▸ PROBLEM STATEMENT:
The reply should contain every entry exactly as given, with no pictures in it.

▸ EXERCISE INPUT:
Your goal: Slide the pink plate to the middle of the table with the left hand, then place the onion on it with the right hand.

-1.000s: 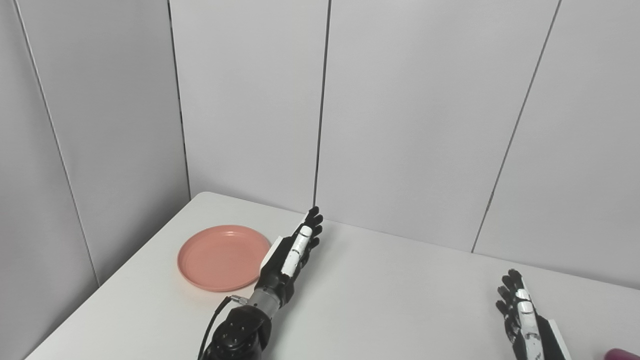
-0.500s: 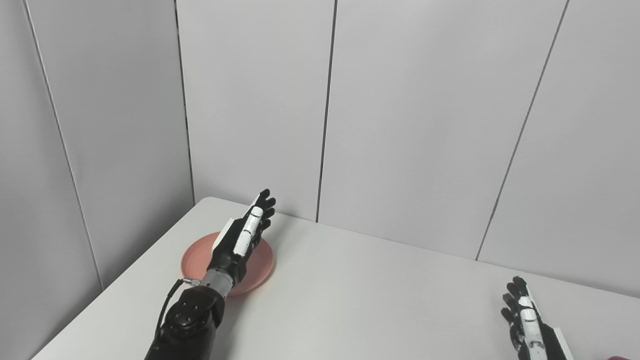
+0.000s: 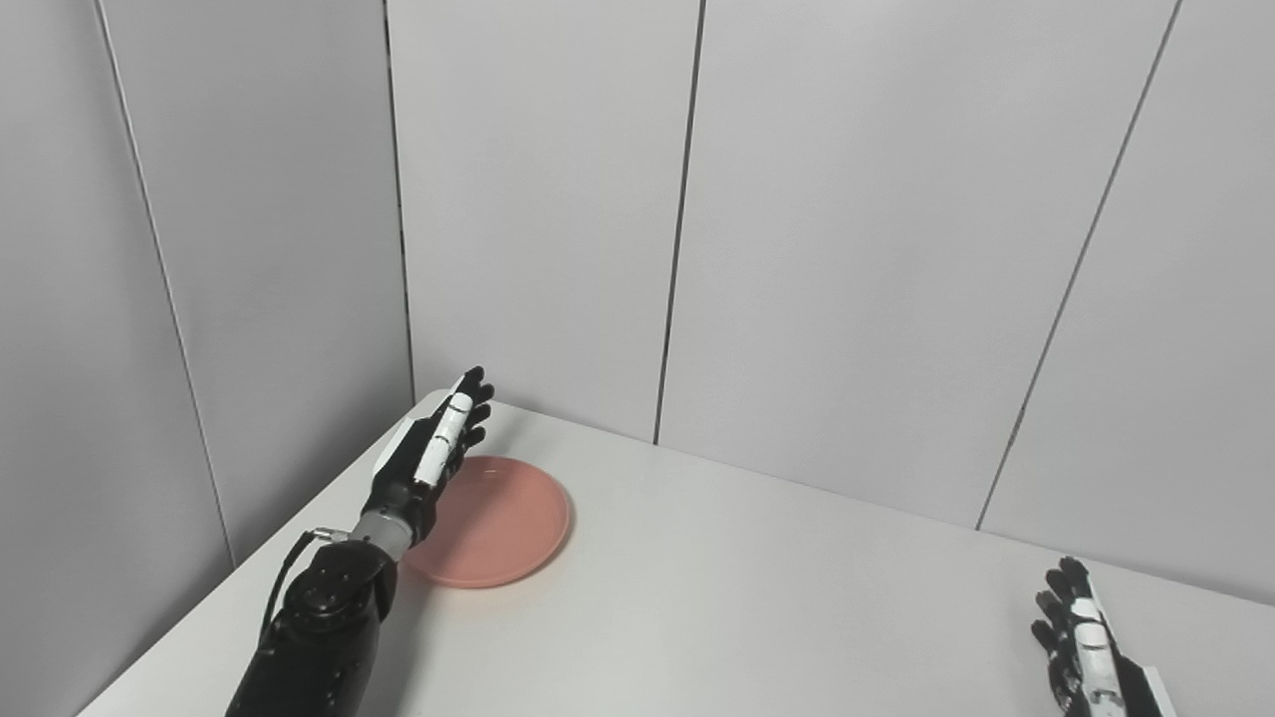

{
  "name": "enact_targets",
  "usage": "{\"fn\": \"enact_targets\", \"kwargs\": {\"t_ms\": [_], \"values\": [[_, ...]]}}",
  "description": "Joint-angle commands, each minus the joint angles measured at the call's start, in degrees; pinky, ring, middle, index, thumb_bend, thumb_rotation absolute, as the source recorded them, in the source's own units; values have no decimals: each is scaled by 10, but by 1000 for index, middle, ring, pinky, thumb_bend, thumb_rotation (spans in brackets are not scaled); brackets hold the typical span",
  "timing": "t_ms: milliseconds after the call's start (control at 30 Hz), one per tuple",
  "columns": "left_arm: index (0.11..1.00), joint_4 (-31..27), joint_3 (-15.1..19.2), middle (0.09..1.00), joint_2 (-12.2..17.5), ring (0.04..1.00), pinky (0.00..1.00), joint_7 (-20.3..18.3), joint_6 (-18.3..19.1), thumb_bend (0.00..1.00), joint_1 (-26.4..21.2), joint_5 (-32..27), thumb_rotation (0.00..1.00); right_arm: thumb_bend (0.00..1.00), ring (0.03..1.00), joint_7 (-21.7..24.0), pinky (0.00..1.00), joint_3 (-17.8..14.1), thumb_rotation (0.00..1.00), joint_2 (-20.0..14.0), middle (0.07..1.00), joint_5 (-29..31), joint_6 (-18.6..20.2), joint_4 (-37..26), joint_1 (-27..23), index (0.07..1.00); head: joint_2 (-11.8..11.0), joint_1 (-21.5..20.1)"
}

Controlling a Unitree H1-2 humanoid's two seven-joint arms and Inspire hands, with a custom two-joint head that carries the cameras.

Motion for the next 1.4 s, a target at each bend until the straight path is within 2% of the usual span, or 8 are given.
{"fn": "enact_targets", "kwargs": {"t_ms": [0, 233, 500, 767, 1033, 1100, 1367], "values": [[951, 3, 9, 965, 24, 968, 958, 1, -32, 604, -36, -7, 1000, 165, 1000, 2, 1000, -3, 1000, 0, 1000, 9, 7, -24, -15, 1000, 0, 0], [927, 60, 15, 945, 55, 953, 966, -2, -61, 629, -46, -1, 1000, 154, 1000, -2, 1000, 0, 1000, -1, 1000, 8, 24, -43, -11, 1000, 3, 4], [931, 114, 19, 950, 73, 963, 984, -4, -83, 614, -55, -1, 1000, 139, 1000, -6, 1000, 0, 1000, 1, 1000, 5, 34, -58, -7, 1000, 4, 6], [935, 179, 18, 948, 76, 963, 994, -2, -127, 596, -70, -2, 1000, 130, 1000, -11, 1000, 1, 1000, 2, 1000, 2, 46, -70, -6, 1000, 5, 6], [925, 215, 14, 947, 76, 969, 980, 7, -138, 583, -75, 4, 1000, 123, 1000, -12, 1000, 1, 1000, 2, 1000, 2, 60, -84, -2, 1000, 9, 9], [923, 220, 15, 947, 74, 965, 971, 10, -126, 597, -74, 1, 1000, 121, 1000, -11, 1000, 1, 1000, 1, 1000, 3, 58, -85, -1, 1000, 9, 8], [946, 261, 6, 955, 74, 962, 973, 1, -155, 584, -73, 3, 1000, 118, 1000, -11, 1000, 1, 1000, 2, 1000, 4, 64, -93, -1, 1000, 13, 9]]}}
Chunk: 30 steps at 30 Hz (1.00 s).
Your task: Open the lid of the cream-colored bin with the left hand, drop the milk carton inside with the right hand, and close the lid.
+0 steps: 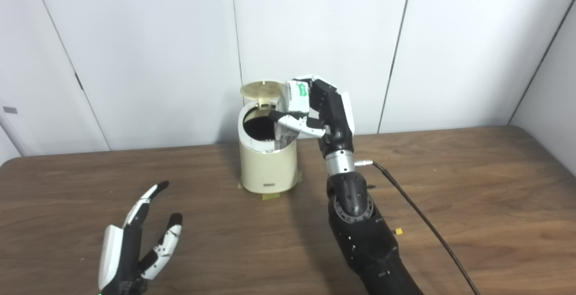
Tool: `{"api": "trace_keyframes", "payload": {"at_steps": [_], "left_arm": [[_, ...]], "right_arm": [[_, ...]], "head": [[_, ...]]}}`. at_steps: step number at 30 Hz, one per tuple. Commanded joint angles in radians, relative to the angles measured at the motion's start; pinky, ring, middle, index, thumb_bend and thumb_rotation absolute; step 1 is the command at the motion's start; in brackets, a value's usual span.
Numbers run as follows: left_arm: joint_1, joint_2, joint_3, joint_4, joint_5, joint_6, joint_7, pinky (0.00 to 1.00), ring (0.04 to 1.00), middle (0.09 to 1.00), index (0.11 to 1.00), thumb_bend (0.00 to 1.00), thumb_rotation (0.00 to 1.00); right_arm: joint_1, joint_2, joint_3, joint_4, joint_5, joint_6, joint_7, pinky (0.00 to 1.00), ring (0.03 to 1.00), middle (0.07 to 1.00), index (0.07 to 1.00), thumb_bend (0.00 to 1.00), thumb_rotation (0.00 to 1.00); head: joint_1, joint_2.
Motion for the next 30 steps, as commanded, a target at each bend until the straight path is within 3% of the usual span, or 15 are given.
{"api": "trace_keyframes", "payload": {"at_steps": [1, 8, 11, 21, 30], "left_arm": [[0.056, -0.039, -0.02, 0.027, 0.013, -0.013, 0.028, 0.92, 0.884, 0.88, 0.861, 0.38, 0.6], [0.066, -0.044, -0.028, 0.032, 0.021, -0.042, 0.048, 0.94, 0.887, 0.877, 0.86, 0.38, 0.58], [0.07, -0.048, -0.036, 0.022, 0.034, -0.023, 0.054, 0.93, 0.887, 0.875, 0.86, 0.37, 0.58], [0.074, -0.053, -0.053, 0.014, 0.065, -0.016, 0.069, 0.91, 0.886, 0.868, 0.853, 0.35, 0.55], [0.079, -0.058, -0.064, 0.009, 0.08, -0.016, 0.086, 0.92, 0.877, 0.856, 0.833, 0.35, 0.51]], "right_arm": [[-0.083, 0.009, 0.015, -0.016, 0.012, -0.061, -0.024, 0.41, 0.456, 0.507, 0.454, 0.5, 0.0], [-0.111, -0.017, 0.129, 0.018, -0.044, -0.061, -0.181, 0.38, 0.46, 0.504, 0.455, 0.5, 0.0], [-0.123, -0.031, 0.192, 0.038, -0.062, -0.061, -0.268, 0.38, 0.462, 0.506, 0.455, 0.5, 0.0], [-0.173, -0.077, 0.468, 0.141, -0.174, -0.061, -0.688, 0.39, 0.464, 0.508, 0.464, 0.5, 0.0], [-0.209, -0.089, 0.61, 0.212, -0.18, -0.061, -0.866, 0.4, 0.46, 0.515, 0.462, 0.5, 0.0]], "head": [[0.008, -0.004], [0.037, -0.012], [0.051, -0.02], [0.068, -0.037], [0.084, -0.044]]}}
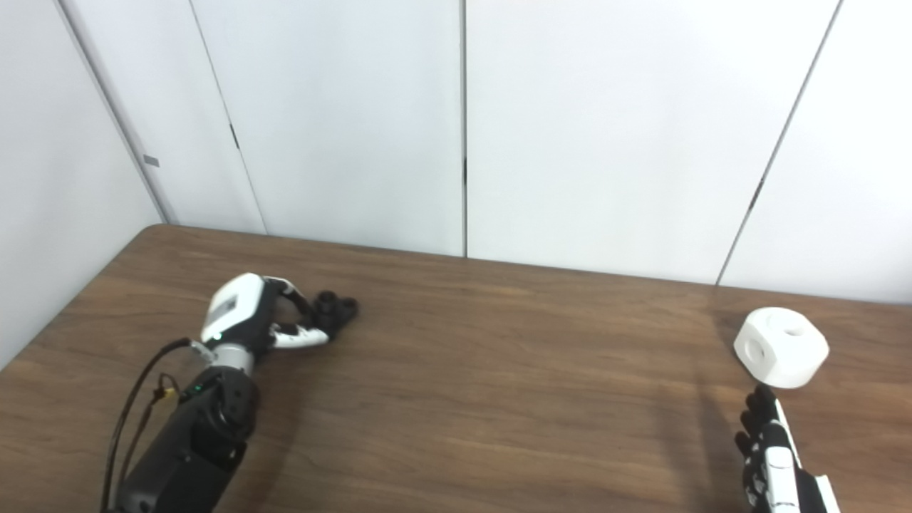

▸ ANSWER TO THE EXERCISE:
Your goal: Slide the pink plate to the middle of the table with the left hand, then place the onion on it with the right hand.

-1.000s: 
-0.500s: 
+0.000s: 

{
  "name": "enact_targets",
  "usage": "{\"fn\": \"enact_targets\", \"kwargs\": {\"t_ms\": [_], \"values\": [[_, ...]]}}",
  "description": "Joint-angle commands, each minus the joint angles measured at the call's start, in degrees; pinky, ring, middle, index, thumb_bend, thumb_rotation absolute, as the source recorded them, in the source's own units; values have no decimals: each is scaled by 10, but by 1000 for index, middle, ring, pinky, thumb_bend, thumb_rotation (spans in brackets are not scaled); brackets hold the typical span",
  "timing": "t_ms: milliseconds after the call's start (control at 30 Hz), one per tuple",
  "columns": "left_arm: index (0.11..1.00), joint_4 (-31..27), joint_3 (-15.1..19.2), middle (0.09..1.00), joint_2 (-12.2..17.5), ring (0.04..1.00), pinky (0.00..1.00), joint_7 (-20.3..18.3), joint_6 (-18.3..19.1), thumb_bend (0.00..1.00), joint_1 (-26.4..21.2), joint_5 (-32..27), thumb_rotation (0.00..1.00); right_arm: thumb_bend (0.00..1.00), ring (0.03..1.00), joint_7 (-21.7..24.0), pinky (0.00..1.00), joint_3 (-17.8..14.1), thumb_rotation (0.00..1.00), joint_2 (-20.0..14.0), middle (0.07..1.00), joint_5 (-29..31), joint_6 (-18.6..20.2), joint_4 (-37..26), joint_1 (-27..23), index (0.07..1.00); head: joint_2 (-11.8..11.0), joint_1 (-21.5..20.1)"
}

Controlling a Unitree H1-2 humanoid's two seven-joint arms and Inspire hands, with a custom two-joint head that carries the cameras.

Motion for the next 1.4 s, a target at each bend until the straight path is within 2% of the usual span, or 8 are given.
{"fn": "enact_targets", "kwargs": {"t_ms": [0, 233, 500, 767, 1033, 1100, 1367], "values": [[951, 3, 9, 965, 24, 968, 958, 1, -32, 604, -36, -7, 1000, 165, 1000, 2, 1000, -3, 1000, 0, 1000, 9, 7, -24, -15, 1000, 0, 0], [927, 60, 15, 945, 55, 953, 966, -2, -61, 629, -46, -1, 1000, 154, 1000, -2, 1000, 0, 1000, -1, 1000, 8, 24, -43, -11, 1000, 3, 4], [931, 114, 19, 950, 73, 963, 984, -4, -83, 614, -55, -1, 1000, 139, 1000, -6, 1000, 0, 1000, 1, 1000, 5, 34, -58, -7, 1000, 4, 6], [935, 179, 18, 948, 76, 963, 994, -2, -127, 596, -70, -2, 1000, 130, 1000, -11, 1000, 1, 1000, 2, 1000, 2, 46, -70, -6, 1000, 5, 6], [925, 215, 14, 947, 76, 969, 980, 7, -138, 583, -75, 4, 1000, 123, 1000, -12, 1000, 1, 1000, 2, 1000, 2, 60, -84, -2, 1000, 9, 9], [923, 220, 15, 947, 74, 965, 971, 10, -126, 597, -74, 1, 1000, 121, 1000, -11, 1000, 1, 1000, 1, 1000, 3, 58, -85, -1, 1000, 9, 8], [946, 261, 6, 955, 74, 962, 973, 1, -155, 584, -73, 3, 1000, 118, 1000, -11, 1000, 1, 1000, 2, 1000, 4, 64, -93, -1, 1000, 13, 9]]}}
Chunk: 30 steps at 30 Hz (1.00 s).
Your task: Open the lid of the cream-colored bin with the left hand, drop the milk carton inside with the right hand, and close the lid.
+0 steps: 
Tool: `{"api": "trace_keyframes", "payload": {"at_steps": [_], "left_arm": [[_, ...]], "right_arm": [[_, ...]], "head": [[_, ...]]}}`. at_steps: step number at 30 Hz, one per tuple. Commanded joint angles in radians, relative to the angles measured at the motion's start; pinky, ring, middle, index, thumb_bend and thumb_rotation absolute; step 1 is the command at the motion's start; in brackets, a value's usual span.
Numbers run as follows: left_arm: joint_1, joint_2, joint_3, joint_4, joint_5, joint_6, joint_7, pinky (0.00 to 1.00), ring (0.04 to 1.00), middle (0.09 to 1.00), index (0.11 to 1.00), thumb_bend (0.00 to 1.00), thumb_rotation (0.00 to 1.00); right_arm: joint_1, joint_2, joint_3, joint_4, joint_5, joint_6, joint_7, pinky (0.00 to 1.00), ring (0.03 to 1.00), middle (0.07 to 1.00), index (0.07 to 1.00), thumb_bend (0.00 to 1.00), thumb_rotation (0.00 to 1.00); head: joint_1, joint_2.
Motion for the next 30 steps, as commanded, a target at each bend until the straight path is within 3% of the usual span, or 15 are given.
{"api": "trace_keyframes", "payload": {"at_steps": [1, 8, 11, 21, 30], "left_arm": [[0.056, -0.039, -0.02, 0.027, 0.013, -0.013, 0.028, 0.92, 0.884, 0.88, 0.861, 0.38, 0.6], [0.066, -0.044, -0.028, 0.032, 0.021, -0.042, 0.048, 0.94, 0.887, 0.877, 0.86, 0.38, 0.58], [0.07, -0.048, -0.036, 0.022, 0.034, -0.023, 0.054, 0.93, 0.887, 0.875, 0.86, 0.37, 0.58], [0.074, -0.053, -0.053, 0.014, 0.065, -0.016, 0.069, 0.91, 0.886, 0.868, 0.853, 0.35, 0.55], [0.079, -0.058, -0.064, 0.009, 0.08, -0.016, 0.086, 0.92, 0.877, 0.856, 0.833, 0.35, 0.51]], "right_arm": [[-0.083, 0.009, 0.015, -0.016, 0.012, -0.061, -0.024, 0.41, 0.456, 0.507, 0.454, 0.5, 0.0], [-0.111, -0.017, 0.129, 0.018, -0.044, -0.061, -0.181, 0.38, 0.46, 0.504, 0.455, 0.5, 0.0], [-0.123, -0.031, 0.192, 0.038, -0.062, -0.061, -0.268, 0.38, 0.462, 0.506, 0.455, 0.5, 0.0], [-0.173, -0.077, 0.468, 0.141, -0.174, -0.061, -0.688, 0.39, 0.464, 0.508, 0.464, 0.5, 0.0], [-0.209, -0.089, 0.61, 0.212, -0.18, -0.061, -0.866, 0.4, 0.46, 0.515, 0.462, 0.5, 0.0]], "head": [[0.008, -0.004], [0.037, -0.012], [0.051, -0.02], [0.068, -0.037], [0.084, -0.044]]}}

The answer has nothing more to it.